I’ve been going into overdrive on this ‘Celtic Spring’ design from Lavender and Lace for the past couple of weeks – and this week I’ve reached the point of the completion of the cross stitch (there’s still hours of beading to do, though!).

Lavender and Lace Celtic Spring cross stitch

I can’t seem to capture the correct colour of the fabric in my images – it’s Prairie Grain 28 count linen, and it’s really quite a greenish shade, but it keeps coming out beige in my pictures! But it does make a very good contrast to the purples in the design in real life (I’m using the called for fabric).

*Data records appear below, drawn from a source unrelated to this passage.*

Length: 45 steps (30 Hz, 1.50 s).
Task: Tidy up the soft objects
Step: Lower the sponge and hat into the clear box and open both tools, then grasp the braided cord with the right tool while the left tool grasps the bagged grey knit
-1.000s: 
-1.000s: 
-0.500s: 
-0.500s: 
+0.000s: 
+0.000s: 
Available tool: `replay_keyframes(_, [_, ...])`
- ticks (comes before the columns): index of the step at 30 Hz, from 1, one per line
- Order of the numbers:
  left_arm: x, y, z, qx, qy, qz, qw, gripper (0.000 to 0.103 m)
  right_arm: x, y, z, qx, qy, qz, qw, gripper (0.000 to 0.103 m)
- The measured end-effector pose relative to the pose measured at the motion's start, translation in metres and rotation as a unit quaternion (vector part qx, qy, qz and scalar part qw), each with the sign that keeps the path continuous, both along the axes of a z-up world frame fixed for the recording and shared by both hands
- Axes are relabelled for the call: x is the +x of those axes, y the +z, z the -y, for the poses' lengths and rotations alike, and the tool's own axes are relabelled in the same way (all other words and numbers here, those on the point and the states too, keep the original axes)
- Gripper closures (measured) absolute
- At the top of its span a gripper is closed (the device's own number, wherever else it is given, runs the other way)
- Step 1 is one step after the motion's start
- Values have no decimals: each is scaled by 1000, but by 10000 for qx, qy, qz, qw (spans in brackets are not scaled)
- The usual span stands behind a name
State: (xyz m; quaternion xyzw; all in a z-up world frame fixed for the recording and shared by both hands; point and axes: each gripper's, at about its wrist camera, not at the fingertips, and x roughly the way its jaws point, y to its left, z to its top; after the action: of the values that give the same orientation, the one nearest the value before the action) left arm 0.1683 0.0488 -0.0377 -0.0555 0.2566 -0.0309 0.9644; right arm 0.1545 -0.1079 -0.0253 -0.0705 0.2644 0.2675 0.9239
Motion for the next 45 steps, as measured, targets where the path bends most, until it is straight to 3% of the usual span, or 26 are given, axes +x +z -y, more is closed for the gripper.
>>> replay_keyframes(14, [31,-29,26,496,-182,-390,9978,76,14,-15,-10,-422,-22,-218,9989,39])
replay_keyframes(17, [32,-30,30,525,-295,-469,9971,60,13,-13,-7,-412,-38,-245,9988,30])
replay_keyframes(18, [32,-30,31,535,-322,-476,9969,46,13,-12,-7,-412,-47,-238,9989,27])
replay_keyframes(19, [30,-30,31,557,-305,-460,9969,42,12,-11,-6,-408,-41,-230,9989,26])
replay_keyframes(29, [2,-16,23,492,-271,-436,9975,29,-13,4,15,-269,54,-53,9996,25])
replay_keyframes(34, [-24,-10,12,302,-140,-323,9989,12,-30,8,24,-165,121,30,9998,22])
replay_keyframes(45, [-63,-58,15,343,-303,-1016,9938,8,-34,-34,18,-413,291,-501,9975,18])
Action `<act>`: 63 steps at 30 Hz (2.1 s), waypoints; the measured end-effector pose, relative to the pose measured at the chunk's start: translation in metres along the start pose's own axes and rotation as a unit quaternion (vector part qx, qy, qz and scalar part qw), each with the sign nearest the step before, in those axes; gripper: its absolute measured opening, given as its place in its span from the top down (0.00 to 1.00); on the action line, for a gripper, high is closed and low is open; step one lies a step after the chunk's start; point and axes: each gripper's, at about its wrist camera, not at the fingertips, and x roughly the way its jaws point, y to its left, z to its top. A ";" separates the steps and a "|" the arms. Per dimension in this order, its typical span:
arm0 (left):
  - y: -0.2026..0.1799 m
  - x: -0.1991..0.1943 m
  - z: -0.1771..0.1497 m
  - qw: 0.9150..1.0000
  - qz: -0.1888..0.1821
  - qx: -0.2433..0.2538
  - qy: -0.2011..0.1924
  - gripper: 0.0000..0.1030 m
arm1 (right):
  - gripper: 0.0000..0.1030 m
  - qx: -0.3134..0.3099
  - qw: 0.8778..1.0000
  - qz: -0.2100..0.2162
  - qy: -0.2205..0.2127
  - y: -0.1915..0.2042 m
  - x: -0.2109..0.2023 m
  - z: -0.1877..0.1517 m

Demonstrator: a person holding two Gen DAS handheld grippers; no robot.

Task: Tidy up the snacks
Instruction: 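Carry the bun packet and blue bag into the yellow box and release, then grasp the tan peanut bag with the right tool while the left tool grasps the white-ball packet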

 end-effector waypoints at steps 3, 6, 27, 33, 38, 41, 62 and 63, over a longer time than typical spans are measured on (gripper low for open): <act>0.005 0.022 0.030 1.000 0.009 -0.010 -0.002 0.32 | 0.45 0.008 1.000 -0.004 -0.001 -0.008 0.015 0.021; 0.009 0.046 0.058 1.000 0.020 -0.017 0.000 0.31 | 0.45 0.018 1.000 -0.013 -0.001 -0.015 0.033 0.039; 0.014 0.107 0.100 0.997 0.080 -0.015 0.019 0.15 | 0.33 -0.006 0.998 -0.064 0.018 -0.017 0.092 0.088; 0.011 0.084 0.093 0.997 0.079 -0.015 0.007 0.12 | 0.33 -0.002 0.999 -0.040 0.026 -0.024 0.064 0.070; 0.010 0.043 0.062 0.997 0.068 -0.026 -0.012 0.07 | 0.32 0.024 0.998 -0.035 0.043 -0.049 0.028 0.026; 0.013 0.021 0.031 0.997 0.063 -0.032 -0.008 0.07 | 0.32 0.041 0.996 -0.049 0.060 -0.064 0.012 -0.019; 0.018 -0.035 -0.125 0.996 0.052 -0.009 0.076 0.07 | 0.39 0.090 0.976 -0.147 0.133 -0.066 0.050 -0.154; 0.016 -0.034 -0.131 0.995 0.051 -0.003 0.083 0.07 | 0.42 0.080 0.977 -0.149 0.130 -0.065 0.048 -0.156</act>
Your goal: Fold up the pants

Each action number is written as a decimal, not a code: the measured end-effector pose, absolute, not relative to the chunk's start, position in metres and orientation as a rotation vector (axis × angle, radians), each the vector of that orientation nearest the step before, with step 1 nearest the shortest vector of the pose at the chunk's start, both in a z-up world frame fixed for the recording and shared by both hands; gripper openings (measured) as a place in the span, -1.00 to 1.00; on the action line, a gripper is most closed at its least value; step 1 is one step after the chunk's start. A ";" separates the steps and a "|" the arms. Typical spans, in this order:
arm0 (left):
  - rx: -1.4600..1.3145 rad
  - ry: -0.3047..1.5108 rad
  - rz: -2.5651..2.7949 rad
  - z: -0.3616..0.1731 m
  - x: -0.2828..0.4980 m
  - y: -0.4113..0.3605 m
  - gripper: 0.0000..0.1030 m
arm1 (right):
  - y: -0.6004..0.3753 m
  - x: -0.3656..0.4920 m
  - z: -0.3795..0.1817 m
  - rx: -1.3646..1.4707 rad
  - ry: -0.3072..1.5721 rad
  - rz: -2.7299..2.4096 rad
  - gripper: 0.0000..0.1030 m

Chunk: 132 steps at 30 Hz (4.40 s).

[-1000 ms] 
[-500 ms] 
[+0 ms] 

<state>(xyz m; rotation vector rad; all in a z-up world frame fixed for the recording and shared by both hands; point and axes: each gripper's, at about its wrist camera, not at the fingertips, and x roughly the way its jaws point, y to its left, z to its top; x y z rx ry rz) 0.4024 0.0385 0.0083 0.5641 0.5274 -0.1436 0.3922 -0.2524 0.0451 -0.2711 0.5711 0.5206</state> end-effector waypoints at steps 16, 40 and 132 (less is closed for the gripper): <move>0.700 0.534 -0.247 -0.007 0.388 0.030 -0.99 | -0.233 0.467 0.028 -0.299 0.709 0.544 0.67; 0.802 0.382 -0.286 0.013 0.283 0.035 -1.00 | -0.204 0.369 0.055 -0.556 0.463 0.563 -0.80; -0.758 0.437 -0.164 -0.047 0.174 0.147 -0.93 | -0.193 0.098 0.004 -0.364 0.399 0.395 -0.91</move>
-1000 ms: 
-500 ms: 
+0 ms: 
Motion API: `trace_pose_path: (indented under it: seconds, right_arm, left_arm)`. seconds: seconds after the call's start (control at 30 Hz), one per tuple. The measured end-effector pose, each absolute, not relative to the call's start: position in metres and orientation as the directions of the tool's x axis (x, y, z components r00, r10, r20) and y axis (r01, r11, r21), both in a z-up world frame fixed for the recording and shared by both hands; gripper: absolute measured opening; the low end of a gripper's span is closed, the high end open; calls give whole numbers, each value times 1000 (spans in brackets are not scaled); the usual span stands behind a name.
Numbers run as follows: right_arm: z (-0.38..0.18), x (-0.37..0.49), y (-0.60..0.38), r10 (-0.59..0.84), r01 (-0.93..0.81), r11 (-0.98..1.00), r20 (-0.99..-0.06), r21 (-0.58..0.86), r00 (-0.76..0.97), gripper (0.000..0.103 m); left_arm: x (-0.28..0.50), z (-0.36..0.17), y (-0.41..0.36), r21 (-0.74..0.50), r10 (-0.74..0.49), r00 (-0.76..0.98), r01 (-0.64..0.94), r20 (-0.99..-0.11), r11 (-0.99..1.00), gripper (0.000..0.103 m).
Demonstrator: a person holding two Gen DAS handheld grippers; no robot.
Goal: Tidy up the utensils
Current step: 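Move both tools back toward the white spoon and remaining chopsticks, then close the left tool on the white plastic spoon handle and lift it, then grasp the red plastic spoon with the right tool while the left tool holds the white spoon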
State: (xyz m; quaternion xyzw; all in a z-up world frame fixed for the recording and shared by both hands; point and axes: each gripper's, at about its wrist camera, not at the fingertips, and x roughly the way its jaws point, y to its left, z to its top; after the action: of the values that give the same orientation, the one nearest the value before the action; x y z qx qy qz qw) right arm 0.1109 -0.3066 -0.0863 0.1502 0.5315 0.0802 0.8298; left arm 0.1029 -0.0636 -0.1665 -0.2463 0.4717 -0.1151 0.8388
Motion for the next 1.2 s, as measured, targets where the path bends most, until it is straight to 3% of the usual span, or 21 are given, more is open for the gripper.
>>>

Lavender and Lace Celtic Spring cross stitch

For the back half of the skirt, I decided to stitch all the purple first, and then fill in with the gold thread. This took me ages, but was quite therapeutic to do.

Lavender and Lace Celtic Spring cross stitch

Then, with the front half of the skirt, I stitched all the gold thread first, to see if that would make it easier to count out the design. Half way through, I decided that it didn’t help doing it that way, but I was stuck with it by then  😦

Lavender and Lace Celtic Spring cross stitch

But when both halves were stitched, they did look lovely!

Lavender and Lace Celtic Spring cross stitch

I then went back over the design and did the small amount of backstitch – mainly around the face and hands.

Lavender and Lace Celtic Spring cross stitch

Now I’ve just got the beading to do, which should really make this design pop!